• **Data excerpt**

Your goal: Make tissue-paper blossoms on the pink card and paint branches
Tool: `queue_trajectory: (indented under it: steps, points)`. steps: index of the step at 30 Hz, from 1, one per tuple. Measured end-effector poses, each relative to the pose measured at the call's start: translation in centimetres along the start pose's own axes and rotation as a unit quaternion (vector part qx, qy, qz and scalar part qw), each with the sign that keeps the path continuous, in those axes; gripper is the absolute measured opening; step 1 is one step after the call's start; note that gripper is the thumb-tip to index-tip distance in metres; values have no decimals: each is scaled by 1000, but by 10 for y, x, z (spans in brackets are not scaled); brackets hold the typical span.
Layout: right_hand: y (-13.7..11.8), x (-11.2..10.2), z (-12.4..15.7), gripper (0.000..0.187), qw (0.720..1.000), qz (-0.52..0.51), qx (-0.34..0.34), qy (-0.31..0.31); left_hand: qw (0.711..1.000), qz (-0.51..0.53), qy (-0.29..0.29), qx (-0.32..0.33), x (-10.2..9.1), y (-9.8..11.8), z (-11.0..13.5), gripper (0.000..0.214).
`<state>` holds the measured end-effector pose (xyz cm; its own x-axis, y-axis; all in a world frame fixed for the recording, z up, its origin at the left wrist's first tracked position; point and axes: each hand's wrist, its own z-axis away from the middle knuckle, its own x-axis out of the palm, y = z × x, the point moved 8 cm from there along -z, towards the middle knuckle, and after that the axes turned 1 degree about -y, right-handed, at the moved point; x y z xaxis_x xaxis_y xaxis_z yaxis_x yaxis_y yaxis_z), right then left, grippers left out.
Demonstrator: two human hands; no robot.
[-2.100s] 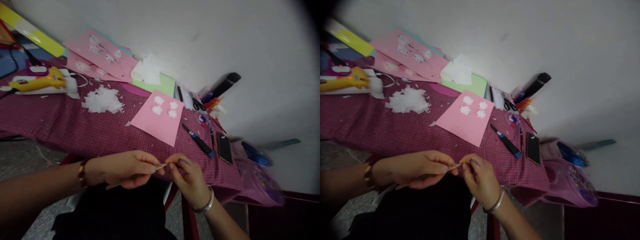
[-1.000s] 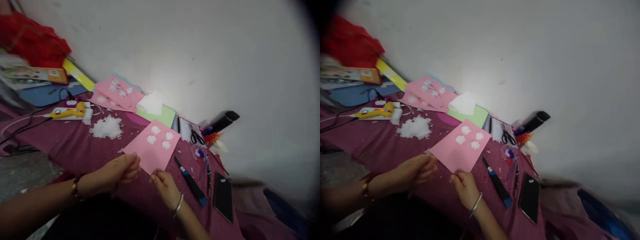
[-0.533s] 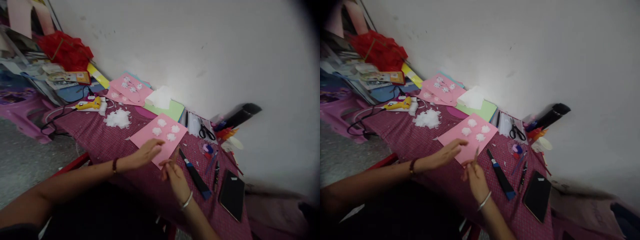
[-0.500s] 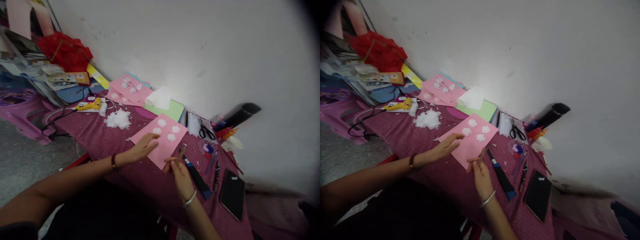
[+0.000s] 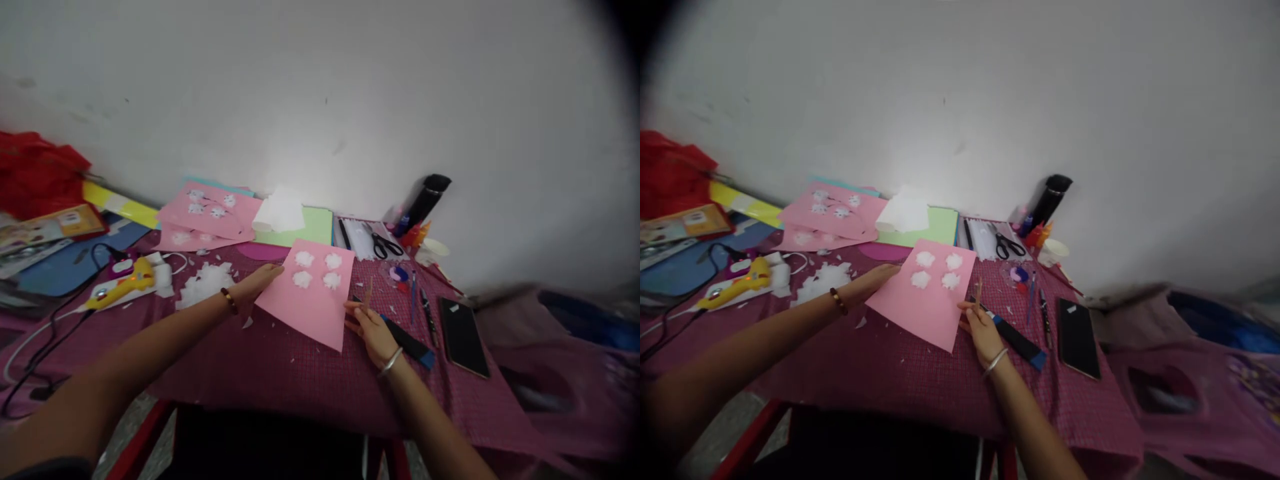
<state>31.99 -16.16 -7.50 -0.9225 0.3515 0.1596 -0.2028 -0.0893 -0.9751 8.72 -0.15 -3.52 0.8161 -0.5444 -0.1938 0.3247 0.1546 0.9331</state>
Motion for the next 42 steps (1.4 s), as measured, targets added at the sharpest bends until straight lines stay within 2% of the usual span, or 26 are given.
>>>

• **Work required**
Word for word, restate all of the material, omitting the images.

• **The answer**
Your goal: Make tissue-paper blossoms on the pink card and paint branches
Tool: `queue_trajectory: (indented under it: steps, points)`. steps: index of the step at 30 Hz, from 1, one per tuple. Measured end-effector poses, each relative to the pose measured at the call's start: translation in centimetres along the start pose's own axes and rotation as a unit quaternion (vector part qx, qy, qz and scalar part qw), each with the sign that keeps the path continuous, in those axes; gripper is the absolute measured opening; step 1 is one step after the call's start; note that gripper is the thumb-tip to index-tip distance in metres; values have no decimals: each is scaled by 1000, but by 10 for y, x, z (spans in brackets are not scaled); brackets hold the typical span.
Layout: right_hand: y (-13.7..11.8), x (-11.2..10.2), z (-12.4..15.7), gripper (0.000..0.187), qw (0.720..1.000), qz (-0.52..0.51), qx (-0.34..0.34), qy (-0.31..0.31); left_hand: qw (0.711..1.000), qz (-0.51..0.53), qy (-0.29..0.29), qx (-0.32..0.33), x (-10.2..9.1), y (-9.8..11.8), z (-11.0..13.5), gripper (0.000..0.214).
`<state>` holds the measured end-effector pose (xyz cm; its own x-axis, y-axis; all in a world frame fixed for the recording, z up, its origin at the left wrist's first tracked position; point and axes: each hand's wrist, its own z-axis away from the middle knuckle, its own x-axis out of the palm, y = z × x, the point moved 8 cm from there along -z, towards the middle knuckle, and after that the axes turned 1 degree about -y, right-handed, at the moved point; x y z xaxis_x xaxis_y xaxis_z yaxis_x yaxis_y yaxis_z), right then left, grippers left out.
Demonstrator: two human hands; no robot.
[-2.100s] 
[-1.000s] 
[-0.533s] 
[-0.500s] 
[+0.000s] 
<state>31.99 -16.16 -7.50 -0.9225 0.3515 0.1596 -0.2028 -0.0893 -0.9751 8.72 -0.15 -3.52 0.8161 -0.5444 -0.1938 0.3247 0.1546 0.9331</state>
Motion for the next 42 steps (1.4 s), as measured, targets added at the sharpest bends until straight lines stay within 2% of the usual span, or 26 are given.
>>>

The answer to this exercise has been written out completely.